**Task objective:**
Transcribe, exactly and without pictures, the lines below from the line with "(228, 277): 0" to the line with "Horizontal field of view 69°, picture", both ends included, and no others.

Provided records below:

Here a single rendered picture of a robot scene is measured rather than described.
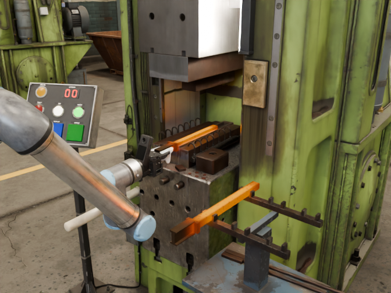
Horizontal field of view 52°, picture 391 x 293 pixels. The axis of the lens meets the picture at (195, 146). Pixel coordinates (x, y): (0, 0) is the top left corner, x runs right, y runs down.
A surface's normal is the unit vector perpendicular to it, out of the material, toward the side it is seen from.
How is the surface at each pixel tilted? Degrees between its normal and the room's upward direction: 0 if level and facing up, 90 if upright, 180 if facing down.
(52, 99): 60
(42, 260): 0
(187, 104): 90
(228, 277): 0
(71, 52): 90
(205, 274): 0
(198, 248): 90
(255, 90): 90
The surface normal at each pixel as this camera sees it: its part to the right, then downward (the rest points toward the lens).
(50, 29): 0.62, 0.09
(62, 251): 0.00, -0.94
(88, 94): -0.18, -0.17
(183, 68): -0.60, 0.28
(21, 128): 0.30, 0.11
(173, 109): 0.80, 0.21
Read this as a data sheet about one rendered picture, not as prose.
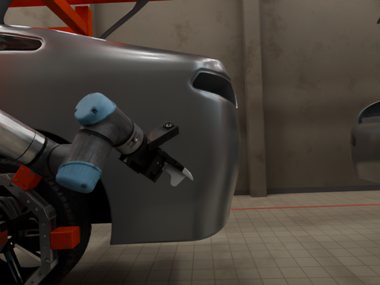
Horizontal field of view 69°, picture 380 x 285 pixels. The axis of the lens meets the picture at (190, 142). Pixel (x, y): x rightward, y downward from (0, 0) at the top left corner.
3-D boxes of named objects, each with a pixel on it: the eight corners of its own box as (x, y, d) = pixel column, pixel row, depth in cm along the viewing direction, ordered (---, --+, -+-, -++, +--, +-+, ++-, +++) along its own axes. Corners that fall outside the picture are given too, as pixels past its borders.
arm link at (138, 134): (120, 115, 67) (142, 124, 62) (131, 125, 70) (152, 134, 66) (102, 141, 65) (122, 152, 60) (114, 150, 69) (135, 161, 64)
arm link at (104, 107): (63, 123, 55) (82, 89, 59) (100, 149, 64) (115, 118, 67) (90, 124, 51) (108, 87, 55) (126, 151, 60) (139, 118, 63)
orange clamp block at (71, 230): (59, 243, 117) (80, 242, 117) (49, 250, 109) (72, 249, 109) (58, 226, 117) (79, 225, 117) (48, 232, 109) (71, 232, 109)
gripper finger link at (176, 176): (184, 194, 77) (156, 176, 74) (194, 176, 78) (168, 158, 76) (187, 195, 74) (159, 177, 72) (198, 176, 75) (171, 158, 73)

End of Provided records.

**Response area:**
(228, 277): 0
(71, 52): 90
(205, 274): 0
(198, 248): 90
(255, 90): 90
The surface normal at each pixel as this camera sees it: its part to the right, then downward (the rest points toward the lens).
(50, 29): 0.62, 0.09
(62, 251): 0.00, -0.94
(88, 94): -0.18, -0.17
(183, 68): -0.60, 0.28
(21, 128): 0.30, 0.11
(173, 109): 0.80, 0.21
Read this as a data sheet about one rendered picture, not as prose.
Horizontal field of view 69°, picture 380 x 285 pixels. The axis of the lens meets the picture at (190, 142). Pixel (x, y): x rightward, y downward from (0, 0) at the top left corner.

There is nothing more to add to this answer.